In the entries that follow, the first line to write out is the one containing "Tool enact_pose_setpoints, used", and the last is the one containing "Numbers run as". Reproduce that stretch exactly, with nothing before or after it.

Working data:

-------------------------

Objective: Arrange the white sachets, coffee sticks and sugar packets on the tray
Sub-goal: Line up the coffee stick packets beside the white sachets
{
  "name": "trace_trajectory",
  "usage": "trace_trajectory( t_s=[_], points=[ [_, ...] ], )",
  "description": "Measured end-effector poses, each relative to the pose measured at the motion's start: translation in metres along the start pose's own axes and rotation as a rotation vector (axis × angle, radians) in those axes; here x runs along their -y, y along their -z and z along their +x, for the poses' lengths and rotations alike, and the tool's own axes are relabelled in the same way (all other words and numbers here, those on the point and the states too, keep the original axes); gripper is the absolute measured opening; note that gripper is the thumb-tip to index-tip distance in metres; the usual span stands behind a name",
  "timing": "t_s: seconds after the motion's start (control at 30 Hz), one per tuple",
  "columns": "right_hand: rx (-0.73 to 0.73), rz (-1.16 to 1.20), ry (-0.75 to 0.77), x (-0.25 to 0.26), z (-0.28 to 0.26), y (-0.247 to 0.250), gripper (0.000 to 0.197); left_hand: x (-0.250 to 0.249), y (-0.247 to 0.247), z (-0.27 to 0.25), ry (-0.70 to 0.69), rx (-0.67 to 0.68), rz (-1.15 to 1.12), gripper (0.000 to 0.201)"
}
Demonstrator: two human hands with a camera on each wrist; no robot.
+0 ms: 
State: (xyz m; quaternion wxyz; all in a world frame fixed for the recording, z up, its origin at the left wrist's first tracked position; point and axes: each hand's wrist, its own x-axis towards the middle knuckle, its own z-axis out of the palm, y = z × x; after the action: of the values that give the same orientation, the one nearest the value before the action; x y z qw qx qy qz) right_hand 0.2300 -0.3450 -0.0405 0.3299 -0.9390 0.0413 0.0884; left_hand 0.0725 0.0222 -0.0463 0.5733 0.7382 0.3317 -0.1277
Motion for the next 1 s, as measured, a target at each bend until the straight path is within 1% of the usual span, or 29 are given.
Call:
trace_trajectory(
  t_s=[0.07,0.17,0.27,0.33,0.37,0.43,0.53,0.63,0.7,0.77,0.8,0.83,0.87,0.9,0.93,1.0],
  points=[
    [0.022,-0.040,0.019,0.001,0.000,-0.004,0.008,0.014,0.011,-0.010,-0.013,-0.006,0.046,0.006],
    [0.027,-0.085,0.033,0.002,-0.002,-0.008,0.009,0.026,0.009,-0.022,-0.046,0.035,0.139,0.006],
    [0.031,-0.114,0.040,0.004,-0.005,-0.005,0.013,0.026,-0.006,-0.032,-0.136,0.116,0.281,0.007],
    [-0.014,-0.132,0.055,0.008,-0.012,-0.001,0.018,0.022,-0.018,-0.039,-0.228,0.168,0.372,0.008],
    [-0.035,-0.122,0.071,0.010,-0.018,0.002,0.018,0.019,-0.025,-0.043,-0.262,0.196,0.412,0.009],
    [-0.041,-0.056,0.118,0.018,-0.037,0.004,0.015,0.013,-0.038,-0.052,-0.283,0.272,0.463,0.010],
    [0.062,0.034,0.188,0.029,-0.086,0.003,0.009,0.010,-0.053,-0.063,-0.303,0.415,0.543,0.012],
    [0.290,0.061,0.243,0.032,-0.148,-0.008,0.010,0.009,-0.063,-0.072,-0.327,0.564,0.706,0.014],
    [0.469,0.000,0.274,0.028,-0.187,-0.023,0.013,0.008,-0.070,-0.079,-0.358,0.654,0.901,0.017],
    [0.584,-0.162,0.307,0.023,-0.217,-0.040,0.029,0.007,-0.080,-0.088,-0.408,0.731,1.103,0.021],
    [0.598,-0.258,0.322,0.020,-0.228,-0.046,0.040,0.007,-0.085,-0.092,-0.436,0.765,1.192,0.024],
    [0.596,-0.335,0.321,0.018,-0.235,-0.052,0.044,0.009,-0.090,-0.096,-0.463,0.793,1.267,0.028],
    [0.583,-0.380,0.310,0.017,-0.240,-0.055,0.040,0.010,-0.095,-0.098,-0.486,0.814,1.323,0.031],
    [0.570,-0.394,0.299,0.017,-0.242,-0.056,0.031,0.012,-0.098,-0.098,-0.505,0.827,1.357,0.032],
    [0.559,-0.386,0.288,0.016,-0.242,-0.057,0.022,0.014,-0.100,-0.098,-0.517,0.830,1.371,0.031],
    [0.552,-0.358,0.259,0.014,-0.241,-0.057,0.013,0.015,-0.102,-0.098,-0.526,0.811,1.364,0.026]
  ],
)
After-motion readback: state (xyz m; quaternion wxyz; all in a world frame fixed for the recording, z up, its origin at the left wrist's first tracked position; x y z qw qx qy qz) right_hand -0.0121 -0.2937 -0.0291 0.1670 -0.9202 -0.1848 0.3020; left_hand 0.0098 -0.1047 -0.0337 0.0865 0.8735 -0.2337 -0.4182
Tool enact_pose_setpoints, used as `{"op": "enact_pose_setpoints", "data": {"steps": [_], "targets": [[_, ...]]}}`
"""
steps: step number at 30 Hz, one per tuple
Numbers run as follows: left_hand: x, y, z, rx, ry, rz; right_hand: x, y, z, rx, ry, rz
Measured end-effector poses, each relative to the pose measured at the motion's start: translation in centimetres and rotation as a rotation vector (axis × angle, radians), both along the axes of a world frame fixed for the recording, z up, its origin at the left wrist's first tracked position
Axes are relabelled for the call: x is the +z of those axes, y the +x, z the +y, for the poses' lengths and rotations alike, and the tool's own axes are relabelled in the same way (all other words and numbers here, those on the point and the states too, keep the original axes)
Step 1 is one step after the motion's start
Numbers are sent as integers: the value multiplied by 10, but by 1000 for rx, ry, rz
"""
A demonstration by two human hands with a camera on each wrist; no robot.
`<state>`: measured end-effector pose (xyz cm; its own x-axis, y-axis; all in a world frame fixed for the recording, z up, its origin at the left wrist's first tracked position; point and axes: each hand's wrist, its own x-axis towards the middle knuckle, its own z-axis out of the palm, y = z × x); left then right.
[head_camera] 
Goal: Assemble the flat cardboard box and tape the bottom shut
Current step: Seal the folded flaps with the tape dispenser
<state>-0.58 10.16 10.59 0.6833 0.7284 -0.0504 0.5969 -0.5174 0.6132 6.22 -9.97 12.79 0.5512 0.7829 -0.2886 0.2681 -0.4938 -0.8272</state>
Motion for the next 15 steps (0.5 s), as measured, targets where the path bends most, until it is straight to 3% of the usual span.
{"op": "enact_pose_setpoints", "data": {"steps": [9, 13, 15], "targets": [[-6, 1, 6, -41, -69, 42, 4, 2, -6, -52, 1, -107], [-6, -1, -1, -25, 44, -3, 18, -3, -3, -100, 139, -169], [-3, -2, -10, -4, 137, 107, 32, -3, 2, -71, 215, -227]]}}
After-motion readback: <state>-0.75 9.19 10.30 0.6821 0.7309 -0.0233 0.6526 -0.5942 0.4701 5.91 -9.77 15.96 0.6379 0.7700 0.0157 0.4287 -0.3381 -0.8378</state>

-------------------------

Solution to this problem:
Tool enact_pose_setpoints, used as `{"op": "enact_pose_setpoints", "data": {"steps": [_], "targets": [[_, ...]]}}`
"""
steps: step number at 30 Hz, one per tuple
Numbers run as follows: left_hand: x, y, z, rx, ry, rz; right_hand: x, y, z, rx, ry, rz

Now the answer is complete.